63-P: QUALITY CONTROL IN THE HLA LABORATORY: THE EFFECT OF INTER-ASSAY VARIABILITY ON SINGLE ANTIGEN BEAD ASSAYS (SABs)

Abstract

Luminex®-based SAB testing is often used as a semi-quantitative assay to monitor HLA antibody levels pre- and post-transplant. However, the SAB assay is predominantly a manual and non-standardized method that exhibits a high degree of variability. The aim of this study was to determine whether a normalization algorithm using standard controls could be used to correct inter-assay variation. Over 9 months, MFI values for the internal negative (NC) and positive (PC) control beads tested with negative (NS) and positive (PS) control sera (n=264 SAB batches), were plotted. Batches in which the NC and PC MFIs exceeded ±3SD limits were then identified.
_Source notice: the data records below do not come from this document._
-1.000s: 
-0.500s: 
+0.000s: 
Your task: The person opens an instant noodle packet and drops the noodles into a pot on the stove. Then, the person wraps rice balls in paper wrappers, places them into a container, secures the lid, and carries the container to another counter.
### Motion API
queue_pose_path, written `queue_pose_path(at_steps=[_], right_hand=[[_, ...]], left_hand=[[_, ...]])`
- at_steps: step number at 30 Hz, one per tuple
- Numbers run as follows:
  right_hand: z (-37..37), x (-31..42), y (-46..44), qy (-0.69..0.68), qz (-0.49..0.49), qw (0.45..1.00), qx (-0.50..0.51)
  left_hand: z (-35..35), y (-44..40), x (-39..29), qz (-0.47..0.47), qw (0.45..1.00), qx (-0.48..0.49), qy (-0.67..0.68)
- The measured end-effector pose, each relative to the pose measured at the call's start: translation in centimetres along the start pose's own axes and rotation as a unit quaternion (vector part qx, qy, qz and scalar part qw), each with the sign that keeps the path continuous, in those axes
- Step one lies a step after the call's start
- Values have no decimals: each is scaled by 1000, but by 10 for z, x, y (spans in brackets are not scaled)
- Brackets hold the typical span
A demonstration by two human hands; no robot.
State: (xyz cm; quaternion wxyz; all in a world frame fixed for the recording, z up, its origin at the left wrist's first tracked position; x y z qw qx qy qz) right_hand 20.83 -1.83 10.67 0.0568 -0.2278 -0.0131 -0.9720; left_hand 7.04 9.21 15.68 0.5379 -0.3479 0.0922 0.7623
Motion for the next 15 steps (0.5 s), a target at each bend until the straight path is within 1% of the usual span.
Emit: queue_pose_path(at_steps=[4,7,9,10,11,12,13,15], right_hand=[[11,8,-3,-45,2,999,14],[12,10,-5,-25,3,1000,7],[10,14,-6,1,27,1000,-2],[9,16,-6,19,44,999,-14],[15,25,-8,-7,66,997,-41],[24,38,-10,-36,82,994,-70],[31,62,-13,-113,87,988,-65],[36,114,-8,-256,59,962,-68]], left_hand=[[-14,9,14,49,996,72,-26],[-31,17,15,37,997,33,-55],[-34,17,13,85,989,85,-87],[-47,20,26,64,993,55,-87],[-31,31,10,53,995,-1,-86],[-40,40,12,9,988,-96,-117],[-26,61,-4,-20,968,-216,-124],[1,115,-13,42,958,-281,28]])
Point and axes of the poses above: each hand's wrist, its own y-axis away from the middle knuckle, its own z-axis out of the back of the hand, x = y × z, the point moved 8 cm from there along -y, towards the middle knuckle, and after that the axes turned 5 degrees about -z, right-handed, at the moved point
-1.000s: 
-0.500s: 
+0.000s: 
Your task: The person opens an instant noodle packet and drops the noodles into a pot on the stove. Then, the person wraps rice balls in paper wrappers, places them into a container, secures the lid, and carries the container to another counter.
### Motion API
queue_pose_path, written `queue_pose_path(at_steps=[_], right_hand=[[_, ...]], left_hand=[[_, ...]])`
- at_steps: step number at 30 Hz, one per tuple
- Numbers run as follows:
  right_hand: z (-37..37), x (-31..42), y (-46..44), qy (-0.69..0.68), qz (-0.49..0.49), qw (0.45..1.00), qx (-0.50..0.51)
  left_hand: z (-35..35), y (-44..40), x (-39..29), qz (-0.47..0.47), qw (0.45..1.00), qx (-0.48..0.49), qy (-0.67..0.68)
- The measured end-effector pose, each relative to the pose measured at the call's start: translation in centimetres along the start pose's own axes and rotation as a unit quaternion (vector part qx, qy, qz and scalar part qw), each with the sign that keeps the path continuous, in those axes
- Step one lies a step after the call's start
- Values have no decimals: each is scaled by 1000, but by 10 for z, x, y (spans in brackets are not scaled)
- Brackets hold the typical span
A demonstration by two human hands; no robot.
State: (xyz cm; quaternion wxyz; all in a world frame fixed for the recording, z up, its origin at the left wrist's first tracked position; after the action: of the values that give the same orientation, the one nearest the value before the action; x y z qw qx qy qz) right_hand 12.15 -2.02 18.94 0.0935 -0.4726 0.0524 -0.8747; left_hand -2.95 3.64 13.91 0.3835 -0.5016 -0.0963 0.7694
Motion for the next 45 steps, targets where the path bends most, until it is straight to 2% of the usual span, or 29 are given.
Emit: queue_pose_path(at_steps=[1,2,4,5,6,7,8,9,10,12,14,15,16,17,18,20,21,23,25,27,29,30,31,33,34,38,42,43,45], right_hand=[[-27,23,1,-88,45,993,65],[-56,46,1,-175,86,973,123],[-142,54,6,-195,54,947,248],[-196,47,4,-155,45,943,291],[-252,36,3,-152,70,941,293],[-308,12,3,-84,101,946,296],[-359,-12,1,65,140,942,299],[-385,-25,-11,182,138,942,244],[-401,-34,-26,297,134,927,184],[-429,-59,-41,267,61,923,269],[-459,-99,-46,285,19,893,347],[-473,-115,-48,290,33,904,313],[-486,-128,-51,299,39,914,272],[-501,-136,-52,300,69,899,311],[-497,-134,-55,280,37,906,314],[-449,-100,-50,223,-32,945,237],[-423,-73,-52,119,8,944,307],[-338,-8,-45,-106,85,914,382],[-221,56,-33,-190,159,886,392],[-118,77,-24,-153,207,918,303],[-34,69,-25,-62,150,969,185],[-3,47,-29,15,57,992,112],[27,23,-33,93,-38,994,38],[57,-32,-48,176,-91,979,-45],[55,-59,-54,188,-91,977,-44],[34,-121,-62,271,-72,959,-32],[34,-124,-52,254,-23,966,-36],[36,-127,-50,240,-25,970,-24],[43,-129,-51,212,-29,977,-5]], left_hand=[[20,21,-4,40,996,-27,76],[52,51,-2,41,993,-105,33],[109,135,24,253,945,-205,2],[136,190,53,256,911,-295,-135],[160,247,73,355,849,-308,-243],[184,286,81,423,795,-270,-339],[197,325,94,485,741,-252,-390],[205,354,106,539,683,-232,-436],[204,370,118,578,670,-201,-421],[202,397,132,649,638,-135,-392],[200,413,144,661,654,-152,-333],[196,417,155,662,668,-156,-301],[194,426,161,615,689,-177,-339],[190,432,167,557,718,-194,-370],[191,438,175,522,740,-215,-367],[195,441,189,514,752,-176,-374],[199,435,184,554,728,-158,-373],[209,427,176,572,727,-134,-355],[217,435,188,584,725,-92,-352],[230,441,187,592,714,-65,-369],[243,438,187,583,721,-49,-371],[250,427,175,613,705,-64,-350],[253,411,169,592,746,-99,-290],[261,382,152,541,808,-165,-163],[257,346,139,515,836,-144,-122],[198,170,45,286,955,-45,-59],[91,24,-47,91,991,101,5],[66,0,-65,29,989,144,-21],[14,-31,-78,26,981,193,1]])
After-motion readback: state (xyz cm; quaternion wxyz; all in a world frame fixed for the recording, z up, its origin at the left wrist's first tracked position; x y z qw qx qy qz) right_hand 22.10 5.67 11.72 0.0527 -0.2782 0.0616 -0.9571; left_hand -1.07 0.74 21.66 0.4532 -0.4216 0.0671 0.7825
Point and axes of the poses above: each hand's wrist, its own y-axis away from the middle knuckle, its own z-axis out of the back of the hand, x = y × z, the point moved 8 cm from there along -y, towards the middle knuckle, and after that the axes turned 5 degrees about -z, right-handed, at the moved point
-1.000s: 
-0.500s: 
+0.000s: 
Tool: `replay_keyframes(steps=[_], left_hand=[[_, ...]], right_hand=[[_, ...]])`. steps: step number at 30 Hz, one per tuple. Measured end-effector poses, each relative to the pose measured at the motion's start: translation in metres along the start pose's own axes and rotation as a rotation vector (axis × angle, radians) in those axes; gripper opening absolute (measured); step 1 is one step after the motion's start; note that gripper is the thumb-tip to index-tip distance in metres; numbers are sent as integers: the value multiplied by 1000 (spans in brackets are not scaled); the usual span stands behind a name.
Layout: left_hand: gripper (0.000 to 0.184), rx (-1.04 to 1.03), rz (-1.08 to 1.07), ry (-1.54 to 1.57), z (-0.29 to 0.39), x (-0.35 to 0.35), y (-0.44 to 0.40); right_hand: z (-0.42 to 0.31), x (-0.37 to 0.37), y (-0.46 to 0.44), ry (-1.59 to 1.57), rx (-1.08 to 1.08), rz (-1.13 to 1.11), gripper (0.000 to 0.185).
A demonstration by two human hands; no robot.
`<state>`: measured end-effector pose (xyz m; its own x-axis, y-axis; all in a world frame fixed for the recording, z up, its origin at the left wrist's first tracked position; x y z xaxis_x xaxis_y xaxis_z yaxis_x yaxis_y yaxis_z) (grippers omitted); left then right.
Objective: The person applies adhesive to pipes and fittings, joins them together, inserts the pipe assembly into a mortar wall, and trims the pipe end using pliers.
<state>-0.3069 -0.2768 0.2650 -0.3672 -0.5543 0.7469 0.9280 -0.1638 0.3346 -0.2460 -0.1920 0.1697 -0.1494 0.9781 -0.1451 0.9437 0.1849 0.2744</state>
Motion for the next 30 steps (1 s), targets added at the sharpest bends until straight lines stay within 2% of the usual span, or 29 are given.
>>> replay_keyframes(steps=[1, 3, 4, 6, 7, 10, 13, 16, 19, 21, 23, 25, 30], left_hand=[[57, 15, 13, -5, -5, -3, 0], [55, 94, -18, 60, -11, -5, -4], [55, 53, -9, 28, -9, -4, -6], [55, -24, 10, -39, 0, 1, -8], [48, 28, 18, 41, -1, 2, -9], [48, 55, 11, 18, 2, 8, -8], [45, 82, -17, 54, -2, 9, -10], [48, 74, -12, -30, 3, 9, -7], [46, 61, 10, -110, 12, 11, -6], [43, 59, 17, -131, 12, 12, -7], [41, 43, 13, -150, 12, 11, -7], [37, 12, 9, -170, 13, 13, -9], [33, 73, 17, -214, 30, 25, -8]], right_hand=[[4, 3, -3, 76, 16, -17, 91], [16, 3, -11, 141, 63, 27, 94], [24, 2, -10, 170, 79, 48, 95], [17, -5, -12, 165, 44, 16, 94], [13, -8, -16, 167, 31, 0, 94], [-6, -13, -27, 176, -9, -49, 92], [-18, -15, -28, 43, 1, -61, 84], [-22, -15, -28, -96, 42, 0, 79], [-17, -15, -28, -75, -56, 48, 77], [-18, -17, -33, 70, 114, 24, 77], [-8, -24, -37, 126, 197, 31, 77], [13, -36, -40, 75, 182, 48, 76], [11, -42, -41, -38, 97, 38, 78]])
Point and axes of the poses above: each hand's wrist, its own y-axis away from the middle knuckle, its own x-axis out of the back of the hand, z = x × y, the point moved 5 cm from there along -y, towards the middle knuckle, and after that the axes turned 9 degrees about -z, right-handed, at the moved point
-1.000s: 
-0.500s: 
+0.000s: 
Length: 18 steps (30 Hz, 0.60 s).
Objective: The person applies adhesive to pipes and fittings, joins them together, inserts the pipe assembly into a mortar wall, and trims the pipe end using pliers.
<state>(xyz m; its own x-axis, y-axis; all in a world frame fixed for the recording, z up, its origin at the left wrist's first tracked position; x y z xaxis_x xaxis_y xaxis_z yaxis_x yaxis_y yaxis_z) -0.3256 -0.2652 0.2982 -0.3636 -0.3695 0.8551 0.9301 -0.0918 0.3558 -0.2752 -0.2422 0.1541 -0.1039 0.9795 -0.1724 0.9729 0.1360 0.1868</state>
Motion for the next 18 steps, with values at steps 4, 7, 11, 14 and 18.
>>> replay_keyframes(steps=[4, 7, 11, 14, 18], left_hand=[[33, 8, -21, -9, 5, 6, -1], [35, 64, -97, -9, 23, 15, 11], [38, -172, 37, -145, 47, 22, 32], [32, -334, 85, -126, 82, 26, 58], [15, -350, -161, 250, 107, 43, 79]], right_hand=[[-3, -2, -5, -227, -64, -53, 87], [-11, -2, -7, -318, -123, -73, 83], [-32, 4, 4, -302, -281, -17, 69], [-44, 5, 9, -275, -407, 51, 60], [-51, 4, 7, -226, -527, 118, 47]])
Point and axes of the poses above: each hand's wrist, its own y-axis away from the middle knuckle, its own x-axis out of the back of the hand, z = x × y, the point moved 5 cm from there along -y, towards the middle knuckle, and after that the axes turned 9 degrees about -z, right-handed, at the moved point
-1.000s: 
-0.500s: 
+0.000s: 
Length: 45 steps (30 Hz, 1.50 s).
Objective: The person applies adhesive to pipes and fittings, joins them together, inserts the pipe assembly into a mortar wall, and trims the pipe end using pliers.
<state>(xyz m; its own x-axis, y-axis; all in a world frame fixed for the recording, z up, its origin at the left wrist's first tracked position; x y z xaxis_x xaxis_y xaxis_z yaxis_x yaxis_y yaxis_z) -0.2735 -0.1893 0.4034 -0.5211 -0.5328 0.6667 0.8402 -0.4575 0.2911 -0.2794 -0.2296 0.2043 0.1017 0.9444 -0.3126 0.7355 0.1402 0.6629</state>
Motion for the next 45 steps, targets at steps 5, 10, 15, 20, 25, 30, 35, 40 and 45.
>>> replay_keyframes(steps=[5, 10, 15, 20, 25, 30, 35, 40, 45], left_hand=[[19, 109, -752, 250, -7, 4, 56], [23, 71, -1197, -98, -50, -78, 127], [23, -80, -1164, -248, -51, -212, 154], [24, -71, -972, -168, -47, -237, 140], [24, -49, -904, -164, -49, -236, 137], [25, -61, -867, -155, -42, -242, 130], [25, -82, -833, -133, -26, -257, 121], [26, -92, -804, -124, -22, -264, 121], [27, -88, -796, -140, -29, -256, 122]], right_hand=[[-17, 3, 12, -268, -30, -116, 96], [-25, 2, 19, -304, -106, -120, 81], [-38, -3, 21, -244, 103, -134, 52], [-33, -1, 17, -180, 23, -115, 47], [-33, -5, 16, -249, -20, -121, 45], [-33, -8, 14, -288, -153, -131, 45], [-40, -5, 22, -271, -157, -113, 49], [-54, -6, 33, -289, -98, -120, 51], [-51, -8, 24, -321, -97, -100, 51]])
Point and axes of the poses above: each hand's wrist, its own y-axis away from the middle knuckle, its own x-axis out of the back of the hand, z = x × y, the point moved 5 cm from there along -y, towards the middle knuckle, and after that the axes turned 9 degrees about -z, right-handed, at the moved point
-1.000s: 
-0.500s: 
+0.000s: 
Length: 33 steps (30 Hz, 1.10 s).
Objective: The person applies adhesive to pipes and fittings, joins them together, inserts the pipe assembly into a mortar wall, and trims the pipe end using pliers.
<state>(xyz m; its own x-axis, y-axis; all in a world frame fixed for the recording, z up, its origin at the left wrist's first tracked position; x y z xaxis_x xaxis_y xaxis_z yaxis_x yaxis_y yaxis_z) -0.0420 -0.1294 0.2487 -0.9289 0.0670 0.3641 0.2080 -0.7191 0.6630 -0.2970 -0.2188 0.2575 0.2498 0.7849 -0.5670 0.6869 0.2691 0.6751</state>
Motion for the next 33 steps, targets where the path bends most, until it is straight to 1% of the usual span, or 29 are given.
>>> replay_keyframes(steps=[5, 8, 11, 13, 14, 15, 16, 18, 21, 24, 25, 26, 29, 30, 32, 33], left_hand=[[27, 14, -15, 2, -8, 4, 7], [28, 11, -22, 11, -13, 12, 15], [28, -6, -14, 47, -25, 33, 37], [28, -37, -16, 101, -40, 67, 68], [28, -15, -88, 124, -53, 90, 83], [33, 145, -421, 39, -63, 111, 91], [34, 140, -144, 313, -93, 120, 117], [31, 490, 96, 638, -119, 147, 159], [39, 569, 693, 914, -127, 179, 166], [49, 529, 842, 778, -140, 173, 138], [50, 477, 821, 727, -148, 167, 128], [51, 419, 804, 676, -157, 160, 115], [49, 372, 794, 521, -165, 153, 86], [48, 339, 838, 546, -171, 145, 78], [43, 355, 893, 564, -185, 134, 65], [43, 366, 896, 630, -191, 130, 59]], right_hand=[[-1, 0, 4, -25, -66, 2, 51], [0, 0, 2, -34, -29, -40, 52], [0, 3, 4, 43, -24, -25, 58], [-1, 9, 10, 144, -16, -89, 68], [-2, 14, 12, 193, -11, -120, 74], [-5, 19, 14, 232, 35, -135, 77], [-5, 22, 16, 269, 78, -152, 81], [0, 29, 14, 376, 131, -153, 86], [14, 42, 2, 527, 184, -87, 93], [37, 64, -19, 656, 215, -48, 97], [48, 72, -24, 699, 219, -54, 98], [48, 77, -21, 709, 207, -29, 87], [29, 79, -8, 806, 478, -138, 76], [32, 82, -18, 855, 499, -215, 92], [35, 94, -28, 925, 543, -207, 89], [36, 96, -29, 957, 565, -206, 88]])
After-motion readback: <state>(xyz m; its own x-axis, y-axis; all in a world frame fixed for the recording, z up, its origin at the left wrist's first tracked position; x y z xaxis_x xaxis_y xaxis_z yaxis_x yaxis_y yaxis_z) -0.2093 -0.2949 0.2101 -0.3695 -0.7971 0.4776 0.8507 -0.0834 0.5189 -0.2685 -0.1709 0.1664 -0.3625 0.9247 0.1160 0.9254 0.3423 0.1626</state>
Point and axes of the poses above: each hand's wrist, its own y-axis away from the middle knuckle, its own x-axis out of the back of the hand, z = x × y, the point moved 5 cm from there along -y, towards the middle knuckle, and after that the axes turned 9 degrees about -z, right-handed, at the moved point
Informative patient samples (⩾3 sequential sera over ⩽90 days) from these batches were selected and specificities near the positive threshold (2000 MFI) were compared against previous or subsequent runs within 90 days (sequential sera) where NC and PC MFIs were within 3SD. The inter-assay coefficient of variation (CV) was 46% for the NC and 9% for the PC, clearly demonstrating a proportional error. Among 12 batches that exceeded ±3SD limits, sera from 4 informative patients were examined. A normalization algorithm could not be derived because there was no correlation between changes in specific bead MFIs and changes in the NC or PC MFIs within the same batch. The inter-assay variability of SABs complicates and, perhaps, invalidates using MFI values to monitor a patient’s antibody levels over time or following desensitization therapies. These data reveal that SABs are subject to proportional error more pronounced at low MFI levels, making normalization difficult if not impossible. Unless and until the variability of SABs can be reduced through standardization and automation, antibody levels of sequential sera can only be reliably compared when sera are tested in parallel (intra-assay). This strategy, however, comes with a price, namely increased costs of antibody testing.